Lazy load vectara hhem model because it is gated in HF (#1946)

yoavkatz · web-flow · commit 6c794b7de365 · 2025-10-12T13:51:10.000+03:00
* Temporary(?) remove vectara hhem model because it became restricted. Signed-off-by: Yoav Katz <katz@il.ibm.com> * Revert "Temporary(?) remove vectara hhem model because it became restricted." This reverts commit 3c9ad94. * Moved model loading in HHEM based metrics from prepare to compute because model is gated (to allow catalog prep) Signed-off-by: Yoav Katz <katz@il.ibm.com> * Added model to HHEM metric class Signed-off-by: Yoav Katz <katz@il.ibm.com> * Disabled HHEM metric test Signed-off-by: Yoav Katz <katz@il.ibm.com> --------- Signed-off-by: Yoav Katz <katz@il.ibm.com>
diff --git a/prepare/metrics/hhem.py b/prepare/metrics/hhem.py
@@ -1,6 +1,5 @@
 from unitxt import add_to_catalog
 from unitxt.metrics import FaithfulnessHHEM
-from unitxt.test_utils.metrics import test_metric
 
 pairs = [
     ("The capital of France is Berlin.", "The capital of France is Paris."),
@@ -29,11 +28,11 @@
 
 references = [[p[0]] for p in pairs]
 metric = FaithfulnessHHEM()
-outputs = test_metric(
-    metric=metric,
-    predictions=predictions,
-    references=references,
-    instance_targets=instance_targets,
-    global_target=global_target,
-)
+# outputs = test_metric(
+#    metric=metric,
+#    predictions=predictions,
+#    references=references,
+#    instance_targets=instance_targets,
+#    global_target=global_target,
+# )
 add_to_catalog(metric, "metrics.vectara_groundedness_hhem_2_1", overwrite=True)
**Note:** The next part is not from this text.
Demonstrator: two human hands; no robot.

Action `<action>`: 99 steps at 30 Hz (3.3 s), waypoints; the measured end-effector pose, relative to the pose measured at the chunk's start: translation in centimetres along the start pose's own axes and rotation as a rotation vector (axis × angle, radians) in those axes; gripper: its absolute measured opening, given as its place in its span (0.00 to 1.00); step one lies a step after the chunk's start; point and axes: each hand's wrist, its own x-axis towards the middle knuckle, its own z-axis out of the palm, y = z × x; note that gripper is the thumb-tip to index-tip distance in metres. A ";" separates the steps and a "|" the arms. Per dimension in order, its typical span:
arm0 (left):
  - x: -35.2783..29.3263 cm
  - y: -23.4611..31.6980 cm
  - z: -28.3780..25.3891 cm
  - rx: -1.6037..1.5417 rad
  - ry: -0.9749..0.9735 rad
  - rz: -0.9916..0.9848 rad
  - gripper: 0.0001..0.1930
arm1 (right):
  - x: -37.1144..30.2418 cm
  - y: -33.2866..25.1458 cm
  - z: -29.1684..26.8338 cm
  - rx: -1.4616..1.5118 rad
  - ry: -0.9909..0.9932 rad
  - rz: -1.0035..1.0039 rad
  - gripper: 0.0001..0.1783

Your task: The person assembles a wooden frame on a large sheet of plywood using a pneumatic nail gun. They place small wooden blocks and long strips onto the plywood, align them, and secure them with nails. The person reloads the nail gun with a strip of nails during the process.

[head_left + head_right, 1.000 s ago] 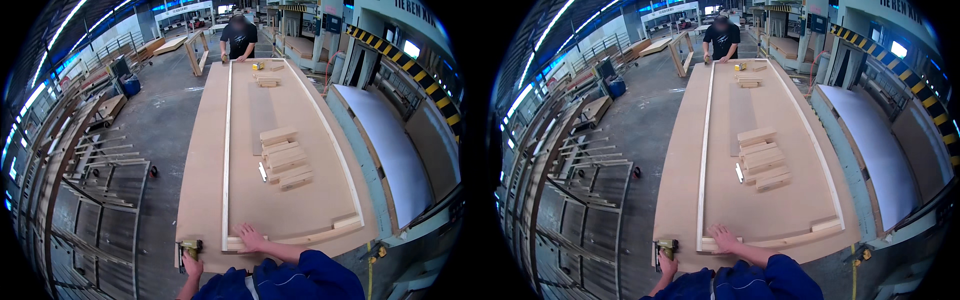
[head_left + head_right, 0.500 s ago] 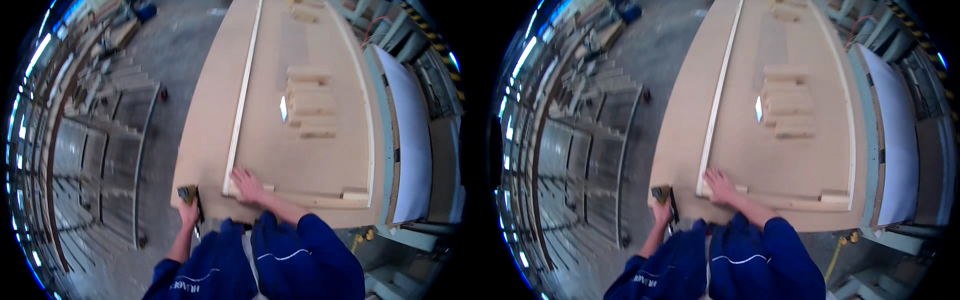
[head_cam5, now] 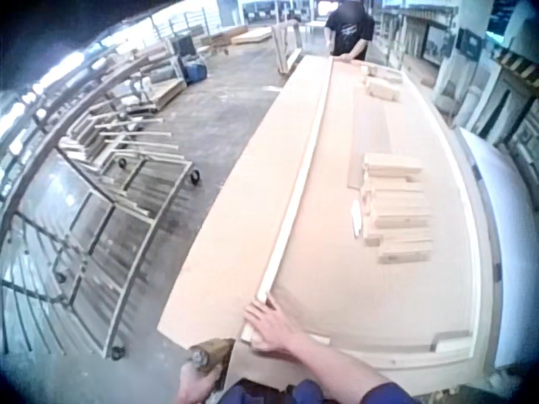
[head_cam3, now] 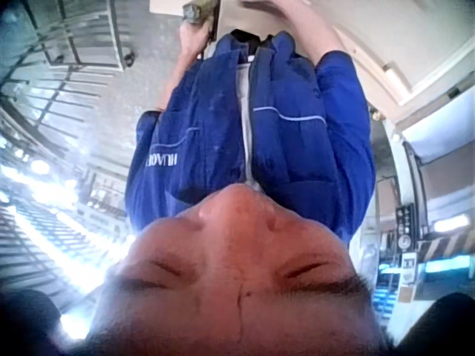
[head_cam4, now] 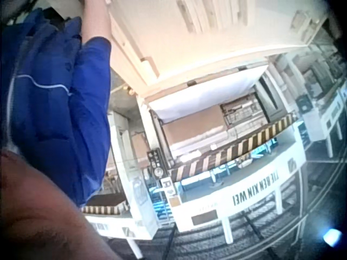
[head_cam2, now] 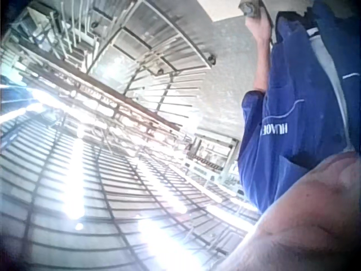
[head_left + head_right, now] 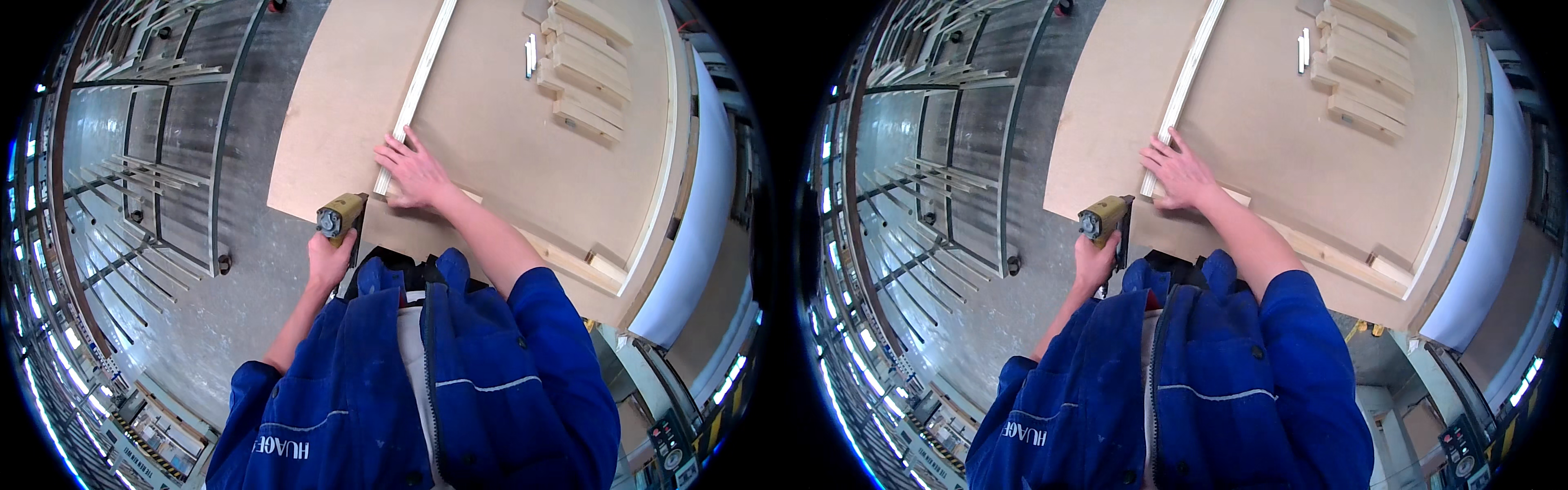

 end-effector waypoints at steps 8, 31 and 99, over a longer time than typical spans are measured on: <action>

diff --git a/src/unitxt/metrics.py b/src/unitxt/metrics.py
@@ -5258,12 +5258,11 @@ class FaithfulnessHHEM(BulkInstanceMetric):
     # single_reference_per_prediction = True
     max_context_words = 4096
     reduction_map = {"mean": [main_score]}
+    model = None
 
     _requirements_list: List[str] = ["transformers", "torch"]
 
-    @retry_connection_with_exponential_backoff(backoff_factor=2)
-    def prepare(self):
-        super().prepare()
+    def load_model(self):
         import torch
 
         if torch.cuda.is_available():
@@ -5281,6 +5280,11 @@ def prepare(self):
             model_path, trust_remote_code=True
         ).to(device)
 
+    @retry_connection_with_exponential_backoff(backoff_factor=2)
+    def prepare(self):
+        super().prepare()
+        # load_model() moved from prepare() to compute() because model is gated in HF
+
     def compute(
         self,
         references: List[List[Any]],
@@ -5289,6 +5293,8 @@ def compute(
     ) -> List[Dict[str, Any]]:
         from tqdm import tqdm
 
+        if self.model is None:
+            self.load_model()
         # treat the references as the contexts and the predictions as answers
         # concat references